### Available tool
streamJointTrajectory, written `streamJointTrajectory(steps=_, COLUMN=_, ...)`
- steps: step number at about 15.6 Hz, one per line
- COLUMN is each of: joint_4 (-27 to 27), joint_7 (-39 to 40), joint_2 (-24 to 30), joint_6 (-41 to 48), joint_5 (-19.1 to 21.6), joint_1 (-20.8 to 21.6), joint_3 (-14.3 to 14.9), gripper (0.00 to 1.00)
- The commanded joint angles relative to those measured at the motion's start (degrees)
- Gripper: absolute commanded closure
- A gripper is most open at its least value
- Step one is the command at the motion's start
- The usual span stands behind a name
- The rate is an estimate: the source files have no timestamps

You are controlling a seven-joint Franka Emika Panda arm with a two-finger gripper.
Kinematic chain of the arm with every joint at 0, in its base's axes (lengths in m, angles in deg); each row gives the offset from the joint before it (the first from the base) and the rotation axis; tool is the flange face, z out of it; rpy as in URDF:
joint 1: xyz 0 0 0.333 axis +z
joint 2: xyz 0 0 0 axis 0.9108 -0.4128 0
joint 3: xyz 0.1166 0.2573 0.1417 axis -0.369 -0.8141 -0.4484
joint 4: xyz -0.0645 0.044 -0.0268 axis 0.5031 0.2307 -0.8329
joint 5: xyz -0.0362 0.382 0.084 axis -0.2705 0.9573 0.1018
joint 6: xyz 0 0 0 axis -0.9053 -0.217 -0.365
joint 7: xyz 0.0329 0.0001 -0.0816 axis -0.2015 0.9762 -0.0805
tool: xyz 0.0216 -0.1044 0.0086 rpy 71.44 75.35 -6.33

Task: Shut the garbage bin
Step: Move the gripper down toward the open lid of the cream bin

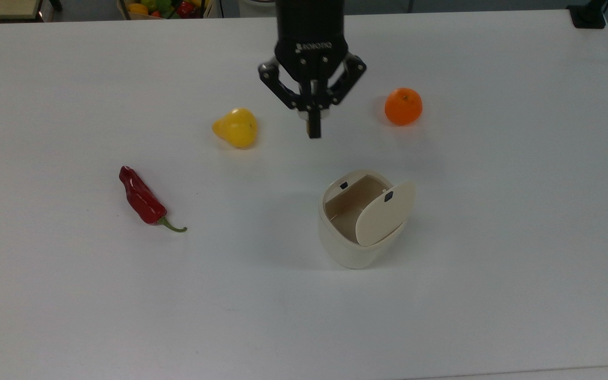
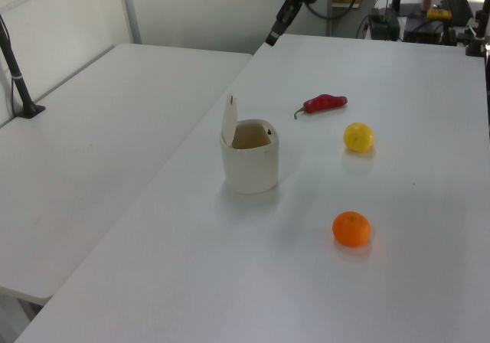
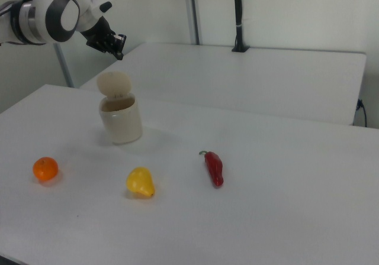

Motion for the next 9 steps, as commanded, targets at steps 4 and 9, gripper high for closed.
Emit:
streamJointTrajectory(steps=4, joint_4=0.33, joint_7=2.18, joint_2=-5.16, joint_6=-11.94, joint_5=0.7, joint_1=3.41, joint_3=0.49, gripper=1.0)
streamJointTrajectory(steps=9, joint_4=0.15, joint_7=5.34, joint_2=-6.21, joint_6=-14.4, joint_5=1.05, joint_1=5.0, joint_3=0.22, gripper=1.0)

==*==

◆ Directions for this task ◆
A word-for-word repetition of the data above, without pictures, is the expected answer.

◆ Solution to this problem ◆
### Available tool
streamJointTrajectory, written `streamJointTrajectory(steps=_, COLUMN=_, ...)`
- steps: step number at about 15.6 Hz, one per line
- COLUMN is each of: joint_4 (-27 to 27), joint_7 (-39 to 40), joint_2 (-24 to 30), joint_6 (-41 to 48), joint_5 (-19.1 to 21.6), joint_1 (-20.8 to 21.6), joint_3 (-14.3 to 14.9), gripper (0.00 to 1.00)
- The commanded joint angles relative to those measured at the motion's start (degrees)
- Gripper: absolute commanded closure
- A gripper is most open at its least value
- Step one is the command at the motion's start
- The usual span stands behind a name
- The rate is an estimate: the source files have no timestamps

You are controlling a seven-joint Franka Emika Panda arm with a two-finger gripper.
Kinematic chain of the arm with every joint at 0, in its base's axes (lengths in m, angles in deg); each row gives the offset from the joint before it (the first from the base) and the rotation axis; tool is the flange face, z out of it; rpy as in URDF:
joint 1: xyz 0 0 0.333 axis +z
joint 2: xyz 0 0 0 axis 0.9108 -0.4128 0
joint 3: xyz 0.1166 0.2573 0.1417 axis -0.369 -0.8141 -0.4484
joint 4: xyz -0.0645 0.044 -0.0268 axis 0.5031 0.2307 -0.8329
joint 5: xyz -0.0362 0.382 0.084 axis -0.2705 0.9573 0.1018
joint 6: xyz 0 0 0 axis -0.9053 -0.217 -0.365
joint 7: xyz 0.0329 0.0001 -0.0816 axis -0.2015 0.9762 -0.0805
tool: xyz 0.0216 -0.1044 0.0086 rpy 71.44 75.35 -6.33

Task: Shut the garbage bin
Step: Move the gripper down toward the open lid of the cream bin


Motion for the next 9 steps, as commanded, targets at steps 4 and 9, gripper high for closed.
Emit:
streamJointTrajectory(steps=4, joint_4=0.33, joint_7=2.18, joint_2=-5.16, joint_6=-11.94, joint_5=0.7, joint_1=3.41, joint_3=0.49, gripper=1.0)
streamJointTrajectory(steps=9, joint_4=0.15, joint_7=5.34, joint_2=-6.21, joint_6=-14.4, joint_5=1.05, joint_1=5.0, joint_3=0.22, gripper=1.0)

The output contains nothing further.